New Zealand fires UK envoy Phil Goff over Trump comments

New Zealand has fired its most top minister to the UK after making comments that questioned US President Donald Trump’s understanding of history.

High Commissioner to the UK Phil Goff compared efforts to end the Russian-Ukraine War to the 1938 Munich Agreement, which gave Adolf Hitler the right to annex Czechoslovakia, at an event in London on Tuesday.

Goff recalled Sir Winston Churchill’s criticism of the deal and finally remarked about the US head,” President Trump has restored the statue of Churchill to the Oval Office.” But do you believe that he actually comprehends story?

Winston Peters, the foreign minister of New Zealand, called Goff’s comments “deeply upsetting” and “untenable” and called for “deeply disappointing.”

Goff’s comments came after Trump paused military aid to Kyiv following a heated exchange with Ukrainian President Volodymyr Zelensky in the Oval Office last week.

Trump and Churchill squared off against the Munich Agreement because they both saw it as a retreat to Nazi Germany’s risks, despite being separated from the American government.

Goff cited Churchill’s statement criticizing then-UK Prime Minister Neville Chamberlain as saying,” You had the choice between conflict and dishonor. You went to war, but you chose dishonor.

Goff’s opinions, according to Peters, did not reflect those of the New Zealand authorities.
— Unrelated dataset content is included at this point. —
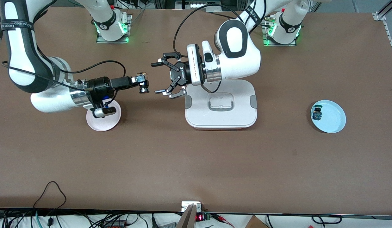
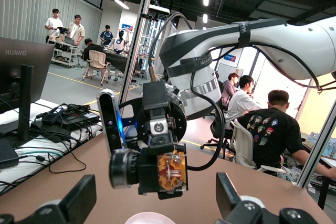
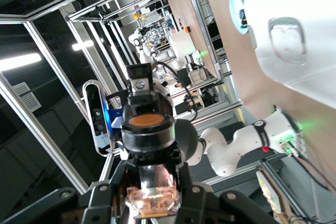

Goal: Transfer orange switch to right arm and place
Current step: 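Open the left gripper and pull the switch away with the right gripper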

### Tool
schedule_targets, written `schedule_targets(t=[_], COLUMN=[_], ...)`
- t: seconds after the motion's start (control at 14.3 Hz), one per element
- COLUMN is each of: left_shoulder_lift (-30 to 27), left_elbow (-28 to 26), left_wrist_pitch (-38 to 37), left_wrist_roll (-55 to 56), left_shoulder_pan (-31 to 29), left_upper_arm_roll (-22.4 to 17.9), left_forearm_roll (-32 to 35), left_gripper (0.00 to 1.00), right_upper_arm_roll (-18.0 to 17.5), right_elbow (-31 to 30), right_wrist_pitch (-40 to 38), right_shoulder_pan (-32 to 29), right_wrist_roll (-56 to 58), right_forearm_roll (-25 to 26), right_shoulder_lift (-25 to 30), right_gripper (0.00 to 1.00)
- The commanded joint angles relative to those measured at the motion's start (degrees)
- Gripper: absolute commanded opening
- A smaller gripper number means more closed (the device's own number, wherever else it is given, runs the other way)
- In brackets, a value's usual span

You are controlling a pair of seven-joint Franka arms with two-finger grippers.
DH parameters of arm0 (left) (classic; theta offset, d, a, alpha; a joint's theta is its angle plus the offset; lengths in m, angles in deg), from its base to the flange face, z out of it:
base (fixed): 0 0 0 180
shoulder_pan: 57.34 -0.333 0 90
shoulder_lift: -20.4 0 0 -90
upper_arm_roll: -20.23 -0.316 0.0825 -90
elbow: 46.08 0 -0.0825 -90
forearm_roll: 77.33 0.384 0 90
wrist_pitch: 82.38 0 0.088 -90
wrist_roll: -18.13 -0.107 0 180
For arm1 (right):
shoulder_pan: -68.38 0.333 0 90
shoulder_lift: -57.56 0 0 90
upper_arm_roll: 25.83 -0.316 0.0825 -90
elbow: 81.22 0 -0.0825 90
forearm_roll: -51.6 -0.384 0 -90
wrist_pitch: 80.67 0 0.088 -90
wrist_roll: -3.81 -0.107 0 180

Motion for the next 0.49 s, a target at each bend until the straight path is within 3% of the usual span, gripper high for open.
schedule_targets(t=[0.0,0.28,0.42], left_shoulder_lift=[-0.3,-0.2,-0.2], left_elbow=[0.0,0.0,-0.1], left_wrist_pitch=[-2.3,-7.6,-13.5], left_wrist_roll=[-1.0,1.7,4.4], left_shoulder_pan=[-0.9,-2.8,-6.1], left_upper_arm_roll=[0.3,0.1,0.1], left_forearm_roll=[-0.7,0.7,5.8], left_gripper=[1.00,1.00,1.00], right_upper_arm_roll=[-0.5,-0.5,-0.5], right_elbow=[-0.2,0.1,0.2], right_wrist_pitch=[-0.6,-1.0,-0.9], right_shoulder_pan=[-3.5,-6.9,-7.6], right_wrist_roll=[3.3,5.2,8.5], right_forearm_roll=[5.0,15.7,23.2], right_shoulder_lift=[0.3,1.2,2.1], right_gripper=[0.00,0.00,0.00])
When you are in that position, you represent the government and the laws of the day, according to local media reports Peters saying.” You are the experience of New Zealand,” you say.

” It’s not the way you act diplomatically as the front face of a state,” he said.

Since January 2023, Goff has served as great director. Prior to that, he held various supervisory positions, including those in fairness, foreign affairs, and defense.

Helen Clark, the ex-prime minister, claimed Goff’s dismissal was supported by a “very slender reason.”

She wrote in a blog on X that” I recently attended the Munich Security Conference, where some draw comparisons between US deeds of 1938 and the present.”